Copy each line below in which the string "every" appears.

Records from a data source
####

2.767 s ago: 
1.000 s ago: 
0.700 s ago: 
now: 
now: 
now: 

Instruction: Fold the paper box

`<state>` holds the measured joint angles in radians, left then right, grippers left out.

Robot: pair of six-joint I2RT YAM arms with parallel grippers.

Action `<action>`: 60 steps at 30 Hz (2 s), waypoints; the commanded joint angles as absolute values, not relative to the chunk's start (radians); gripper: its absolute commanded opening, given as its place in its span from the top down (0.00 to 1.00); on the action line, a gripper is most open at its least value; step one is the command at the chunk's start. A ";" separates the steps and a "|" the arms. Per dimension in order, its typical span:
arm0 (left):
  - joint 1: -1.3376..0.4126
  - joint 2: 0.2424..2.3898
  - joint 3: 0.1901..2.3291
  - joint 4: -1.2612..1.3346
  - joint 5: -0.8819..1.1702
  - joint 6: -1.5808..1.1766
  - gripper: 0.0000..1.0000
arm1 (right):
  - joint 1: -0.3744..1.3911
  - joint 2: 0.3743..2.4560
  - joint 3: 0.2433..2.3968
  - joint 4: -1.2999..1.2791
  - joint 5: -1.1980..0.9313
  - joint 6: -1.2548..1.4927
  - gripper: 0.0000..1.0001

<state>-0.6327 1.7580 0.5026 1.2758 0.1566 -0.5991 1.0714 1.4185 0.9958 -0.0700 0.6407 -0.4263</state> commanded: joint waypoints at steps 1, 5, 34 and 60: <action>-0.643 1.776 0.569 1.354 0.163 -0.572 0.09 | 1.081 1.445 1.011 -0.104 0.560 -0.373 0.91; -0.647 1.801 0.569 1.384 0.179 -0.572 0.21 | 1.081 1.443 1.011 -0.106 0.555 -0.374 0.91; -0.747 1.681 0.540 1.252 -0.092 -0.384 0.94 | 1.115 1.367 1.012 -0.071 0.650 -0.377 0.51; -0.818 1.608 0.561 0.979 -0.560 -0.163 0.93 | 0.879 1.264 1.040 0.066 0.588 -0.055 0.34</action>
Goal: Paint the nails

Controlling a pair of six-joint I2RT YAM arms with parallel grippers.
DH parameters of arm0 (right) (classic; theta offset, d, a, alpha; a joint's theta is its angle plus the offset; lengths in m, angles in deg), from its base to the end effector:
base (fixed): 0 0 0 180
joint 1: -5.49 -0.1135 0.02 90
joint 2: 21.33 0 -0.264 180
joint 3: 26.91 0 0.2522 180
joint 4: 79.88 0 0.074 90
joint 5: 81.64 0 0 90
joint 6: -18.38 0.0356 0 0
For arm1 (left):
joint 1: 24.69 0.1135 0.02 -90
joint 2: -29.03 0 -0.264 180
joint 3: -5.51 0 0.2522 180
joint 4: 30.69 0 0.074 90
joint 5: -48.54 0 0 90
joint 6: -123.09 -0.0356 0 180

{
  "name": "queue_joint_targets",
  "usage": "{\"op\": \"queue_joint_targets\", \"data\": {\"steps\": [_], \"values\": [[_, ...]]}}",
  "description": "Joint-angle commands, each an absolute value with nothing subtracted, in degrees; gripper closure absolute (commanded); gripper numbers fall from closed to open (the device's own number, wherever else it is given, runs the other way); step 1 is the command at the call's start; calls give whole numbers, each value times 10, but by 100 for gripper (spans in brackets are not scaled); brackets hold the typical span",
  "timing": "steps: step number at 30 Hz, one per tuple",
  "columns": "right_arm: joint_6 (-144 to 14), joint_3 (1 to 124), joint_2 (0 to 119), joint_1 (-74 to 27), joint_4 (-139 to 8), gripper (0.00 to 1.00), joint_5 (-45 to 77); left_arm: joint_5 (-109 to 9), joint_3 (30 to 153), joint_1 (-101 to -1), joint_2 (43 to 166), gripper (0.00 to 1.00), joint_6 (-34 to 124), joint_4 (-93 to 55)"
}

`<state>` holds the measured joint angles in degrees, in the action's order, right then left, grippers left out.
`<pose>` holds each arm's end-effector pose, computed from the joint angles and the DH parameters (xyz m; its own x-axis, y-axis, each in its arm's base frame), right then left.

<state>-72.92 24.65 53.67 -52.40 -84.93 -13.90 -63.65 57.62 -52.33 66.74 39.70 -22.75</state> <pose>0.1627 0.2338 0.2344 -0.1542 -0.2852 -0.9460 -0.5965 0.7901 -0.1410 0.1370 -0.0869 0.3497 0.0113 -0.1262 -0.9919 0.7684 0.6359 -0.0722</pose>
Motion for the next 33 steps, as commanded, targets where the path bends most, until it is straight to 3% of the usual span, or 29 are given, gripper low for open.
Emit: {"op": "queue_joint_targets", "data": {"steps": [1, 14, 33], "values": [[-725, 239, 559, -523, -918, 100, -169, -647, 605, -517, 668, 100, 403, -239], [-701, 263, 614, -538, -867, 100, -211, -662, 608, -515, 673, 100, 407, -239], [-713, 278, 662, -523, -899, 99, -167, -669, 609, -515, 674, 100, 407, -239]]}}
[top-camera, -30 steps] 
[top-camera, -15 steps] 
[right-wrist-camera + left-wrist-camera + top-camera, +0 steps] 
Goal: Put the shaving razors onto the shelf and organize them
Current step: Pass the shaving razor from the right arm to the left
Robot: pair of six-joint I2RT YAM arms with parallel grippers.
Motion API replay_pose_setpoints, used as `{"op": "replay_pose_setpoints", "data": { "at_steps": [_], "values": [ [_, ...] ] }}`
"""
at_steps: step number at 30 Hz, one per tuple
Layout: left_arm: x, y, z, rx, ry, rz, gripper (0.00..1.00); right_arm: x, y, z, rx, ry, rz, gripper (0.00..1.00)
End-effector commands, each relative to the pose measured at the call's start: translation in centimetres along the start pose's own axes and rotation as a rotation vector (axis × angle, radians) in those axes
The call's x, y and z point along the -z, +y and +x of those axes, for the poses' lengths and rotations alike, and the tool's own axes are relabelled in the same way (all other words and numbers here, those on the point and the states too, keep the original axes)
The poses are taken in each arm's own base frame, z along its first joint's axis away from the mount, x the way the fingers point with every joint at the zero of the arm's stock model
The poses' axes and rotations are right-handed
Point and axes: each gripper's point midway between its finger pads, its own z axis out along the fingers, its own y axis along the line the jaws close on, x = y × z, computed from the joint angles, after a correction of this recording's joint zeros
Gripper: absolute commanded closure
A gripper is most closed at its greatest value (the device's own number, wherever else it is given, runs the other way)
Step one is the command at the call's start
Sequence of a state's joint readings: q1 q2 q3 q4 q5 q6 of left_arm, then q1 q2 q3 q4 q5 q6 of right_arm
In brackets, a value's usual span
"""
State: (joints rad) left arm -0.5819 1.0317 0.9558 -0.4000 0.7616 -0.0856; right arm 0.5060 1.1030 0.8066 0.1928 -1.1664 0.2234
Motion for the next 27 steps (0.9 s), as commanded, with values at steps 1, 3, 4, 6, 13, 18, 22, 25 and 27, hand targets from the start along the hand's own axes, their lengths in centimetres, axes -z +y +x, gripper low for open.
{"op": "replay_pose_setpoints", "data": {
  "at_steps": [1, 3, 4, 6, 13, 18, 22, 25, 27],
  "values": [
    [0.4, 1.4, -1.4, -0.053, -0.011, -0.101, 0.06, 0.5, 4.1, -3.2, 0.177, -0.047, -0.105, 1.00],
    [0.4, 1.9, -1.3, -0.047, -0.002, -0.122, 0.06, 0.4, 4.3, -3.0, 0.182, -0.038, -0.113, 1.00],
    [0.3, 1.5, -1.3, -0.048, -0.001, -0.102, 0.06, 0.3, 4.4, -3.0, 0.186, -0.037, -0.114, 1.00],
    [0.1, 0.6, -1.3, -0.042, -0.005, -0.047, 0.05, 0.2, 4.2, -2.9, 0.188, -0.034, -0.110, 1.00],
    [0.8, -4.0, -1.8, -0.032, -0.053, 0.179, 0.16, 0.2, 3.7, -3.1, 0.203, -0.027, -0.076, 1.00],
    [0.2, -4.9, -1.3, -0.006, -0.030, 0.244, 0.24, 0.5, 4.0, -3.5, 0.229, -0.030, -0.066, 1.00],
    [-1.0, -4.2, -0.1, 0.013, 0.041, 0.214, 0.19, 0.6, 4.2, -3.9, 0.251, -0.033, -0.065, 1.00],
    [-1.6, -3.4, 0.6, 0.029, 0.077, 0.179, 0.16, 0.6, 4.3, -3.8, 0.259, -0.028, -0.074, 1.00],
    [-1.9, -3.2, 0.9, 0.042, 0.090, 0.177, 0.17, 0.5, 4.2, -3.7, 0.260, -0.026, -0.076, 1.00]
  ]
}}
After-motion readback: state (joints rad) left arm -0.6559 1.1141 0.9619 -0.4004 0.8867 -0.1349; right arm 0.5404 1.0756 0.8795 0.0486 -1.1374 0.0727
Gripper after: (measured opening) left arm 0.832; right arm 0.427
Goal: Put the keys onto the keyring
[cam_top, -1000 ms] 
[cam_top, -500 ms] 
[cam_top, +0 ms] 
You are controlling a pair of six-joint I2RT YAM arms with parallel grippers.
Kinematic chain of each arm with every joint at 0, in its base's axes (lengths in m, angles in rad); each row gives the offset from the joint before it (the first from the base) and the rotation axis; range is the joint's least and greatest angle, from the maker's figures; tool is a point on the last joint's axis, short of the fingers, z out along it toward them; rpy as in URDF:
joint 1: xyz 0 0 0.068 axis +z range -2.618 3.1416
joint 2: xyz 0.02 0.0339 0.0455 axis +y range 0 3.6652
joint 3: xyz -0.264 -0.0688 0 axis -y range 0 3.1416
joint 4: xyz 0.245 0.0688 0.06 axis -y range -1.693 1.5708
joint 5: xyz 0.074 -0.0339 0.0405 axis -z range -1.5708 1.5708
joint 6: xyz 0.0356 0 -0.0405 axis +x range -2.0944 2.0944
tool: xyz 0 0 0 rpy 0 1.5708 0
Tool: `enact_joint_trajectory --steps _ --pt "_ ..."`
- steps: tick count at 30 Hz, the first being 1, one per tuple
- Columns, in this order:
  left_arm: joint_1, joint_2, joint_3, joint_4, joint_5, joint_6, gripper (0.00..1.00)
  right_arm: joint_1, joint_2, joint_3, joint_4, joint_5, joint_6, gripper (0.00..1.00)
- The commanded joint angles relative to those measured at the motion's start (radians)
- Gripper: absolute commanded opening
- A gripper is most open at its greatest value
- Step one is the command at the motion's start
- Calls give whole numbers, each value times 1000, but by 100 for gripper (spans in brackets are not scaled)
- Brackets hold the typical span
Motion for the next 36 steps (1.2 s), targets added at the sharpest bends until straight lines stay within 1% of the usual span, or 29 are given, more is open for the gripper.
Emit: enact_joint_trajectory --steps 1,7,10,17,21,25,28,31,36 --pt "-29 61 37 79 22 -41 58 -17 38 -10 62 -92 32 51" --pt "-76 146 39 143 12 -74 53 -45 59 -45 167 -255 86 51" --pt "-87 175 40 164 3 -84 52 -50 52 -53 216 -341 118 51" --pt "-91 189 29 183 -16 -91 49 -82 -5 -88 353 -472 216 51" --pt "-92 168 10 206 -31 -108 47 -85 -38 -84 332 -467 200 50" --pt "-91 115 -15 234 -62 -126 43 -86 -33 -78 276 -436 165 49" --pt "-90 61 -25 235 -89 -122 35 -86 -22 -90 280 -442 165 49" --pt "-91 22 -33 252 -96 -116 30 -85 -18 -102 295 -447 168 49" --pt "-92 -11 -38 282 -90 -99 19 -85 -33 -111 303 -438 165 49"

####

> Written reply:
The poses are taken in each arm's own base frame, z along its first joint's axis away from the mount, x the way the fingers point with every joint at the zero of the arm's stock model
Kinematic chain of each arm with every joint at 0, in its base's axes (lengths in m, angles in rad); each row gives the offset from the joint before it (the first from the base) and the rotation axis; range is the joint's least and greatest angle, from the maker's figures; tool is a point on the last joint's axis, short of the fingers, z out along it toward them; rpy as in URDF:

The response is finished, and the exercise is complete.